Celebrated spy novelist John le Carré (born David Cornwell) died on Saturday at 89 years old as a result of pneumonia-related health complications, his longtime agent Jonny Geller confirmed. In a lengthy statement from himself and Cornwell’s family, he detailed Cornwell’s legacy.

“For six decades, John le Carré dominated the bestseller lists and review pages with his monumental body of work,” Geller wrote. “Devoting his life to writing, he went on to define the Cold War era with the help of his character, George Smiley, and through his complex plots and beautiful prose, beamed a harsh light at the injustices of our world.”

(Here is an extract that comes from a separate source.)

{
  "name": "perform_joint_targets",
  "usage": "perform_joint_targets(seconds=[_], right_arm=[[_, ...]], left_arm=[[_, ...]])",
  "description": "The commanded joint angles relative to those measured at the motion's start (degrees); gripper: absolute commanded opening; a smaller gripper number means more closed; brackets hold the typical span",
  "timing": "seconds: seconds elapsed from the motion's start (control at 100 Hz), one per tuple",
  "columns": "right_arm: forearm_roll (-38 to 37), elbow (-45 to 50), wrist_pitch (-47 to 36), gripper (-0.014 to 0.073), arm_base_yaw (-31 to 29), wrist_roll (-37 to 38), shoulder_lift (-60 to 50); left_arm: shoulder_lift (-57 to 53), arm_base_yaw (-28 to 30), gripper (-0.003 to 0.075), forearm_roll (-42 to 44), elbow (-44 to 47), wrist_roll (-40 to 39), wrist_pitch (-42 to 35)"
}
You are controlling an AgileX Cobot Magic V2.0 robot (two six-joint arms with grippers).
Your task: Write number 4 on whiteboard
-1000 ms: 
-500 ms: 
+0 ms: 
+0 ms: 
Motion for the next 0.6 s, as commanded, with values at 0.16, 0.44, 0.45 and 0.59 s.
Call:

Smiley was Cornwell’s most famous character, and though he was introduced in Coldwell’s Call for the Dead, he was made popular by the novel The Spy Who Came In from the Cold. The novel is known for pioneering the espionage sub-genre in literature, and has been met with international critical acclaim. Having worked for both the U.K.’s Security Service (MI5) and its Secret Intelligence Service (MI6), Cornwell’s work is lauded for its unheroic, romanticized portrayal of British Intelligence agents.

Cornwell is also known for his outspoken commentary on politics. In 2003, he published his essay “The United States Has Gone Mad” in The Times, which staunchly criticized President George W. Bush and his response to the 9/11 attacks. Since 2017, he expressed concerns over the West’s seeming gravitation away from liberal democracy and towards fascism, including Donald Trump‘s oligarchical “contempt … for the electorate and for the democratic system.” He’s compared Trump to Nazi leaders in the past, and insisted that he was subservient to Putin and Russia. Most recently, he’s criticized Brexit, and conservative politicians such as Boris Johnson, Dominic Cummings and Nigel Farage.

Aside from The Spy Who Came in from the Cold and his politics, Cornwell is famous for his other novels The Looking Glass War, Tinker Tailor Soldier Spy, Smiley’s People, The Little Drummer Girl, The Night Manager, The Tailor of Panama, The Constant Gardener, A Most Wanted Man, and Our Kind of Traitor, all of which have been adapted for the screen. In his career, he wrote 25 novels and a memoir, and has sold over 60 million books worldwide.

In his statement, Geller paid tribute to how iconic Cornwell’s works have become.

“His like will never be seen again, and his loss will be felt by every book lover, everyone interested in the human condition,” the agent wrote. “We have lost a great figure of English literature, a man of great wit, kindness, humour and intelligence. I have lost a friend, a mentor and an inspiration.”

He also added a short message directly from Cornwell’s family.

“It is with great sadness that we must confirm that David Cornwell – John le Carré – passed away from pneumonia last Saturday night after a short battle with the illness,” they wrote. “David is survived by his beloved wife of almost fifty years, Jane, and his sons Nicholas, Timothy, Stephen and Simon. We all grieve deeply his passing. Our thanks go to the wonderful NHS team at the Royal Cornwall Hospital in Truro for the care and compassion that he was shown throughout his stay. We know they share our sadness.”

On Twitter, fans mourned the iconic writer’s death with iconic quotes of his.

“We were sorry to hear about the death of best-selling crime novelist John le Carré,” one Twitter user wrote. “We will always think fondly of his tremendous introduction to “The New Annotated Sherlock Holmes,” and in particular this wonderful paragraph.”

The paragraph, an analysis of Sherlock Holmes’ relationship with John Watson, was captured in a screenshot.

“‘My England would be the one that recognises its place in the EU,'” another user quoted Cornwell. “‘The jingoistic England that is trying to march us out of the EU, that is an England I don’t want to know.'”



RIP John LeCarré,” a fan tweeted. “‘The right side lost, but the wrong side won,'” they briefly quoted the novelist.